Data processing and data cleaning are essential steps before applying statistical or machine learning procedures. R provides a flexible way for data processing using vectors. Additional R packages also provide other ways for manipulating data such as using SQL and using chained functions. The datasailr package provides yet another way to process data in a row by row manner using data manipulation oriented script, DataSailr script. The script enables users to instruct data processing in a row wise manner, and the script is intuitive and easy to learn. This row by row approach is different from R’s built-in functionality, which provides data processing through column vector calculations. Row wise approach does not require vectors, and can be intuitive compared to R’s default column vector approach.

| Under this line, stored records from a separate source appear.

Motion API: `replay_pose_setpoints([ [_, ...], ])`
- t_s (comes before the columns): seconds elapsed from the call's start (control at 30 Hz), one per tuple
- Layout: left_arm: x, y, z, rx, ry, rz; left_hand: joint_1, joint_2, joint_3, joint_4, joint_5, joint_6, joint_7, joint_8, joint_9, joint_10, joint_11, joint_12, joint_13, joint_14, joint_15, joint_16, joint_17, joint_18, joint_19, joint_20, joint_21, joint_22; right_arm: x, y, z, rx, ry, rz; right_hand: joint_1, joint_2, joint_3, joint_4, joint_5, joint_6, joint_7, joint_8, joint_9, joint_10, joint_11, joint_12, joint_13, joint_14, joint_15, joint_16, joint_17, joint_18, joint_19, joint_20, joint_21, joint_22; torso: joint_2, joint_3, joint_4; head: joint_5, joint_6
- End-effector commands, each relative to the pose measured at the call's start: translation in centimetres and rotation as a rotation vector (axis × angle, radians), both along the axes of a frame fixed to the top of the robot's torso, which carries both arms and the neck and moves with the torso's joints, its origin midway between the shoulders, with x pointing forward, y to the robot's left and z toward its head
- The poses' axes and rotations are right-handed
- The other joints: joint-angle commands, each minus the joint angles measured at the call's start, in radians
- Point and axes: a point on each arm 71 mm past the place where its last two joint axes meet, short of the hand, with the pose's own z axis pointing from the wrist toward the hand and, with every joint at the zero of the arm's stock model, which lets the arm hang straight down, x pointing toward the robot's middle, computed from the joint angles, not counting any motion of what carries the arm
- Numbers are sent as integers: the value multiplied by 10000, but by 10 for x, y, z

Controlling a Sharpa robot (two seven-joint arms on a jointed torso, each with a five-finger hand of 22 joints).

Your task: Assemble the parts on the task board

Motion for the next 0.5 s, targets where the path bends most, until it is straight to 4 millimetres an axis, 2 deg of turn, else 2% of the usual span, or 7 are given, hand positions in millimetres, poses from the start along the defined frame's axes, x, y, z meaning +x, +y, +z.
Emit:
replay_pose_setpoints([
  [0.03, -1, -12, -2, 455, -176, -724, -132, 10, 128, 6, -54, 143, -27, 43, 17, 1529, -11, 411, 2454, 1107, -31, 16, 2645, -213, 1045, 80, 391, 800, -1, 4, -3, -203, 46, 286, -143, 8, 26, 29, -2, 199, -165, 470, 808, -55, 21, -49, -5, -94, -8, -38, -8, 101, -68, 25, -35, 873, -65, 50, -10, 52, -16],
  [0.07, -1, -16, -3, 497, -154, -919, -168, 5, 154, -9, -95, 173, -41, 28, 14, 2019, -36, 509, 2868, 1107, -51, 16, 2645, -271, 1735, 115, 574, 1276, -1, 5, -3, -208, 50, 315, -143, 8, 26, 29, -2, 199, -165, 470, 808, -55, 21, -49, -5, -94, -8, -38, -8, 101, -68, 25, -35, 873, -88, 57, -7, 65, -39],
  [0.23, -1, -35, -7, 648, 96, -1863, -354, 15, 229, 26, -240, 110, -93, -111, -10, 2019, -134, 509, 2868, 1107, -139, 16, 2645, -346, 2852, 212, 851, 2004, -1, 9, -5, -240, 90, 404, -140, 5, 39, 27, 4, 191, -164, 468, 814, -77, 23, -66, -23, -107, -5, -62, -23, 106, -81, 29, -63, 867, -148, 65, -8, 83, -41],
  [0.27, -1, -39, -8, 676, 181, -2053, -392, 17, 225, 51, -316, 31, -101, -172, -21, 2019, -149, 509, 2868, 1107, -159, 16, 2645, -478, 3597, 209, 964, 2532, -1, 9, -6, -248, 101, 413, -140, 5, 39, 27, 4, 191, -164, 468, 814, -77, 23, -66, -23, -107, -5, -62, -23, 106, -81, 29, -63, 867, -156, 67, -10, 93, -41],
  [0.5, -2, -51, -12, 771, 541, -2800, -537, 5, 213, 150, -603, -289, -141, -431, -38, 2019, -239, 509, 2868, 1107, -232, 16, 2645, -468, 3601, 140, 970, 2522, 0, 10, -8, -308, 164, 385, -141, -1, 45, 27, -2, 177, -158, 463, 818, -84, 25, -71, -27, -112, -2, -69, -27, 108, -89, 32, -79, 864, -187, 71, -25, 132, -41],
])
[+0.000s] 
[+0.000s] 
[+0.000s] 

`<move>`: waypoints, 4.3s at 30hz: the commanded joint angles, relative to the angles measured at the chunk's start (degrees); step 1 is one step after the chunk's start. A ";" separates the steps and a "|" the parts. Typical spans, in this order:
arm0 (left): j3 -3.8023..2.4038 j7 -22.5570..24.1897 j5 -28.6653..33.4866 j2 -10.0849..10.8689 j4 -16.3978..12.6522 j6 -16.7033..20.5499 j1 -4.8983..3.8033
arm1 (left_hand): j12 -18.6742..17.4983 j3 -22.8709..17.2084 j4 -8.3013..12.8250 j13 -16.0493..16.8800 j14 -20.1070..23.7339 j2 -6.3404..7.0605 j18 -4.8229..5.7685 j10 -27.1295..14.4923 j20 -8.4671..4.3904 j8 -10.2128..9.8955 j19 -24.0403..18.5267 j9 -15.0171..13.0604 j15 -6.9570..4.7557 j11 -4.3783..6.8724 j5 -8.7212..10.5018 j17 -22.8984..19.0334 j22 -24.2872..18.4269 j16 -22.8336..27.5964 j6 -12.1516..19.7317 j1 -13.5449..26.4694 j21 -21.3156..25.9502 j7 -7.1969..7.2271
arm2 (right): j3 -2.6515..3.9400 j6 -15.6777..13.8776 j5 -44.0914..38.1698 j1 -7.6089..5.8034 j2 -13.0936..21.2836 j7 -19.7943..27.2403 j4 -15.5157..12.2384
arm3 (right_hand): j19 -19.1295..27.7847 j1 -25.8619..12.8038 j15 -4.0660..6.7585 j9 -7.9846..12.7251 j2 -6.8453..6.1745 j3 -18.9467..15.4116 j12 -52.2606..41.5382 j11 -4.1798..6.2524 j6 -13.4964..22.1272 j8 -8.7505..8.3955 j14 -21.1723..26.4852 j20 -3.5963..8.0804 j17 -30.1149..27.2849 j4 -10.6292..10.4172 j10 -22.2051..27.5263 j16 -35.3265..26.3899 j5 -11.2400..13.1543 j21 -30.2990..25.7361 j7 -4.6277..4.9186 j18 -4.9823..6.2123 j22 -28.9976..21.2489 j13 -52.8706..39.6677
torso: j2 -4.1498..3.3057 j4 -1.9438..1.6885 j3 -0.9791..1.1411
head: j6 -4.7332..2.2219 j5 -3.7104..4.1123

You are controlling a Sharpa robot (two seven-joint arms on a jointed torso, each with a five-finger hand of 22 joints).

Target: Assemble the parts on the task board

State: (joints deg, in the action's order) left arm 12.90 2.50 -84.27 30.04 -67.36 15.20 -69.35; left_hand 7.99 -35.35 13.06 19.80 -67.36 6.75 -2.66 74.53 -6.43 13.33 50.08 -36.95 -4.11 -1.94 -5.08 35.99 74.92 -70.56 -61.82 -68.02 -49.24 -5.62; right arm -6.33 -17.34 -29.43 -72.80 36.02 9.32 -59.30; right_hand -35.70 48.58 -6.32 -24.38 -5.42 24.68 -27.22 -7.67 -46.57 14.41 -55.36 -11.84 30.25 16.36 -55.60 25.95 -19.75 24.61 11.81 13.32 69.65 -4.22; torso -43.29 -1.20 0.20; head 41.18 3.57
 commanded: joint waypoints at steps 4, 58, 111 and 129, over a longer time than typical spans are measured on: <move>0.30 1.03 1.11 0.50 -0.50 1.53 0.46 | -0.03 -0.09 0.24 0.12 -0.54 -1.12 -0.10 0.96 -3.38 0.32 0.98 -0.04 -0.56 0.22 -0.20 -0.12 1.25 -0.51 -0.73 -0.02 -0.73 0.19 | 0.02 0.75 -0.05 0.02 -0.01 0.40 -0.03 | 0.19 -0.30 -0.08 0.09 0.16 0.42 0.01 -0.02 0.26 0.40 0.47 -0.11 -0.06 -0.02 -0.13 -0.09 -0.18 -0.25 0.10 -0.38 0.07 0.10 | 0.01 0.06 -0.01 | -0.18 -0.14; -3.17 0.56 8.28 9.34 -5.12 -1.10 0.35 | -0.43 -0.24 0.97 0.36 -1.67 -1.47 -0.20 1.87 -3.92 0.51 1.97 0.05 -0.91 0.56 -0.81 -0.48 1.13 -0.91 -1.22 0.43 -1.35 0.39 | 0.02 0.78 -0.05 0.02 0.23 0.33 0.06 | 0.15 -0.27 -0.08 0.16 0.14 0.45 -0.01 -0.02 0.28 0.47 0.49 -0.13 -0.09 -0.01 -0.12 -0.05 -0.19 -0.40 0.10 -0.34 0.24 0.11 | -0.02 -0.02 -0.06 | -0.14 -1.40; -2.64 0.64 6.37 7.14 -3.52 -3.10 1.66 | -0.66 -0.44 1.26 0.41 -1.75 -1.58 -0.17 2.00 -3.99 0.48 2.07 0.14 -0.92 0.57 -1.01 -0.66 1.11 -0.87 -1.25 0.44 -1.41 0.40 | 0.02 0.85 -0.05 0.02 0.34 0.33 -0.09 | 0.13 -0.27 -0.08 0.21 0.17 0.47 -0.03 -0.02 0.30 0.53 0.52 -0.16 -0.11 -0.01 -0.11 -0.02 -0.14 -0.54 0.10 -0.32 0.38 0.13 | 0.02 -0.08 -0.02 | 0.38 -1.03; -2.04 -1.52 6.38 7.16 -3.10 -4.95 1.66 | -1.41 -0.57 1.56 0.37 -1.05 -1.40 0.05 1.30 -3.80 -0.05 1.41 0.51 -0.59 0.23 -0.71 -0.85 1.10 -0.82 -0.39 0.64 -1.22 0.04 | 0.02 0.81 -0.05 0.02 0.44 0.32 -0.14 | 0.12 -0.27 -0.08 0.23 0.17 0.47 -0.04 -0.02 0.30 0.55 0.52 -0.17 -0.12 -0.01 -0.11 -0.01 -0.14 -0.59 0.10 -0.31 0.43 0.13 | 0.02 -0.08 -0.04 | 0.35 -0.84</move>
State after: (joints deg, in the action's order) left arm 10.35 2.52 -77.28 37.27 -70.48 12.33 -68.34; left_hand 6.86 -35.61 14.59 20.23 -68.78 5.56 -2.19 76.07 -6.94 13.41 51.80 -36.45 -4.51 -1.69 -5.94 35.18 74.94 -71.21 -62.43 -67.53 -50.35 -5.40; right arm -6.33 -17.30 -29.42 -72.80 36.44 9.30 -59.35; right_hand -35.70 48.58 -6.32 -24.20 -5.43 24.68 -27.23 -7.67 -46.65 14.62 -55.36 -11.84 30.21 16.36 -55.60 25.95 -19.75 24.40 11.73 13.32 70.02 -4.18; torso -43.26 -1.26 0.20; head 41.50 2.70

DataSailr script is a domain specific language for data processing. Using domain specific language for data manipulation is a similar approach to SAS software (SAS and all other SAS Institute Inc. product or service names are registered trademarks or trademarks of SAS Institute Inc. in the USA and other countries). SAS software provides DATA blocks, within which users can write scripts that are specific for data manipulation in a row wise manner. The separation of data manipulation steps and statistical procedures has a benefit of improved readability. Its row wise data manipulation script is easy to understand and learn. DataSailr brings the same kind of experience to R.
As mentioned, there are R packages that have been improving data manipulation, such as sqldf and dplyr. The sqldf package enables users to write SQL for data manipulation. The dplyr package enables users to write data manipulation procedures in a sequential way by chaining functions without thinking much about column vectors. DataSailr enables the same kind of things with a single DataSailr script.
DataSailr package is available on CRAN.
# Start R interpreter
install.packages("datasailr")
Binaries are provided at “https://datasailr.io/download”
For compilation, autotools, bison, flex and some other UNIX programs are required.
DataSailr_toolchain repository provides a way to create CRAN package, and to install it. CRAN package requires some rules. For example, std::cout is not used, but Rcpp::Rcout needs to be used. Also, DataSailr repository itself does not include libsailr and Onigmo. When including those libraries for CRAN package, additional copy right holders need to be listed in DESCRIPTION file. If you do not need these modifications, installing from DataSailr repository itself is also an acceptable way..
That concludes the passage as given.